● **WHAT YOU ARE ASKED TO DO**
Only the number is wanted: state how many lines of the data below contain the word "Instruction".

● **DATA FOR THE TASK**
---+---
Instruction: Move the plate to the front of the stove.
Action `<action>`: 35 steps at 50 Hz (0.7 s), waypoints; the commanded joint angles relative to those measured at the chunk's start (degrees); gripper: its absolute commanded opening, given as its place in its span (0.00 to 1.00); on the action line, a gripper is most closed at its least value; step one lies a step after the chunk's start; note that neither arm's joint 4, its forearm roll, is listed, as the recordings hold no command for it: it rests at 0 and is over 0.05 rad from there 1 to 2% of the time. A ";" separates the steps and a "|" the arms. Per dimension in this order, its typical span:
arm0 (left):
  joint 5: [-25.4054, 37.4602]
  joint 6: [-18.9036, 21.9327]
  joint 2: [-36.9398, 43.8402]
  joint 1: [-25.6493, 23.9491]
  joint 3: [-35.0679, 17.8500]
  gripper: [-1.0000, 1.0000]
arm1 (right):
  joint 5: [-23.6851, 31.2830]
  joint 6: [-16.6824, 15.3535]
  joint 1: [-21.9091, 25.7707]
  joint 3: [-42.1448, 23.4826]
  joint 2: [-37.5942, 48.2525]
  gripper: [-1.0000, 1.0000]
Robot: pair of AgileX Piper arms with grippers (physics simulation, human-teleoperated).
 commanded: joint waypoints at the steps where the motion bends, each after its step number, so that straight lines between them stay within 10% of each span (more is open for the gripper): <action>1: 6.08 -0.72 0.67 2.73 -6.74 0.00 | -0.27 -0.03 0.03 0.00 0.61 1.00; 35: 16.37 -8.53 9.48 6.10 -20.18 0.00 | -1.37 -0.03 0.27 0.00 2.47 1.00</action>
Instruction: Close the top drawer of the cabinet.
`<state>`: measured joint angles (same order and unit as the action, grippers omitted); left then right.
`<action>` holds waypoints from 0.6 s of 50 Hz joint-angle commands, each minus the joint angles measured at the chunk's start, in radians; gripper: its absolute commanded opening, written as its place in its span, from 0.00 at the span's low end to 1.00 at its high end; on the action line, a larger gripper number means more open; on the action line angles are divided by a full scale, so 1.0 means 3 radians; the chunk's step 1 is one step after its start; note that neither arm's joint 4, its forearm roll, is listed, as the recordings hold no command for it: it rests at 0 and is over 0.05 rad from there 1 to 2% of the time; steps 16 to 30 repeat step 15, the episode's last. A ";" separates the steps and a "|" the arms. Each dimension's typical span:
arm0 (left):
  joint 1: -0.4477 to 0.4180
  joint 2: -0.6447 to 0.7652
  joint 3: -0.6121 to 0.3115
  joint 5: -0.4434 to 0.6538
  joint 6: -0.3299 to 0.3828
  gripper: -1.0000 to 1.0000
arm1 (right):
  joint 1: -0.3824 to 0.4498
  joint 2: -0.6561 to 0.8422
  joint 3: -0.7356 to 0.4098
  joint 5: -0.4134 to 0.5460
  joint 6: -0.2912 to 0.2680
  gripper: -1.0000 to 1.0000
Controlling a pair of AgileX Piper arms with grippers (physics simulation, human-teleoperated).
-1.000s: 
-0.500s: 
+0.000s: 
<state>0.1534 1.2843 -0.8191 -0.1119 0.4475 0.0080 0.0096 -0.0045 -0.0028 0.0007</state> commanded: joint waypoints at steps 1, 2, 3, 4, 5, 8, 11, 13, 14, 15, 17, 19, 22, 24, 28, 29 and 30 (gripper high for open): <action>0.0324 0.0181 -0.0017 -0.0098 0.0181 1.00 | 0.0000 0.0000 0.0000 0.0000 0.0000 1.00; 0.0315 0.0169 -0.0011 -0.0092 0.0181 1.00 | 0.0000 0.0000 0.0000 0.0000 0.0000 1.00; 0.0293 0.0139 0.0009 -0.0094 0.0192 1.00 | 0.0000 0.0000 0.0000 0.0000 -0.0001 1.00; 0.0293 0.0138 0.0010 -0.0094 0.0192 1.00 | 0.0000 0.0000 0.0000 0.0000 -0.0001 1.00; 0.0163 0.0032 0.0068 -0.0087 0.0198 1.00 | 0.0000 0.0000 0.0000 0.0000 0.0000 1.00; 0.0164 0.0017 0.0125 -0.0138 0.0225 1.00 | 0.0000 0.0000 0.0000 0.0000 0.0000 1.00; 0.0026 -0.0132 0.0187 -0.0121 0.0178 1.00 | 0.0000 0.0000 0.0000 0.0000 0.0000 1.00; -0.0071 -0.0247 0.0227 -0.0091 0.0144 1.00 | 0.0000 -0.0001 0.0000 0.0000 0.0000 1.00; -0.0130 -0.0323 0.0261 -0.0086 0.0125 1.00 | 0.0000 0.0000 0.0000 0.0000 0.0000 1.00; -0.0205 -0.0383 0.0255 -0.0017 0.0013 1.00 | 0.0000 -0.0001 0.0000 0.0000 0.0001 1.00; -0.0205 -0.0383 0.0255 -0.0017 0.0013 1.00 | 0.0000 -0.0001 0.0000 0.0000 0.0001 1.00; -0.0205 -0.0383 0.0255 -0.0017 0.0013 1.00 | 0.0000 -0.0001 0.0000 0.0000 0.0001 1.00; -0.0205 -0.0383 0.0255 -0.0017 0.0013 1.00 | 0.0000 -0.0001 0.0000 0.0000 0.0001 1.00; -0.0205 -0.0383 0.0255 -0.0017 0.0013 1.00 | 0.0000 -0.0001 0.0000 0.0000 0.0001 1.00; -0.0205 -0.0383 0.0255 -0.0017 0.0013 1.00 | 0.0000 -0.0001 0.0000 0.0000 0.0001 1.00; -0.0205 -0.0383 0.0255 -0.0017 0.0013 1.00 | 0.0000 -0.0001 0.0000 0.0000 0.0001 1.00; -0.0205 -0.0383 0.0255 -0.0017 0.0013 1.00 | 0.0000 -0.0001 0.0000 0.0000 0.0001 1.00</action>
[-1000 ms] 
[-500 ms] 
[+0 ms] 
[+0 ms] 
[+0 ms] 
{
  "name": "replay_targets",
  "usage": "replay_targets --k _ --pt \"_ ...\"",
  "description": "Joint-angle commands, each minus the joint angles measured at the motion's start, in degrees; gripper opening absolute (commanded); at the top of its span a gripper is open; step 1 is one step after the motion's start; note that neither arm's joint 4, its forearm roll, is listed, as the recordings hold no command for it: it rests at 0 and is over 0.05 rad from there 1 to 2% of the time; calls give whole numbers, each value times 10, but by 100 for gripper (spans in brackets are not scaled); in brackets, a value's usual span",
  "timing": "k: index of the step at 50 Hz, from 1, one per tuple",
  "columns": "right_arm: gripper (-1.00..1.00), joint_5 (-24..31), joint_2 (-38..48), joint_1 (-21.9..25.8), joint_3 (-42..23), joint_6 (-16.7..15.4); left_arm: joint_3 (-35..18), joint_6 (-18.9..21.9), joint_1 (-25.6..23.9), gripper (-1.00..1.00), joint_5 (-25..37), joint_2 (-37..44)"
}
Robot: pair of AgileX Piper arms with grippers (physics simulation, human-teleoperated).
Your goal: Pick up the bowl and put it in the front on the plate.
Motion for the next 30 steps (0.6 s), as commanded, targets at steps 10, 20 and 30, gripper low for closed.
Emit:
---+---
● **EXERCISE RESPONSE**
2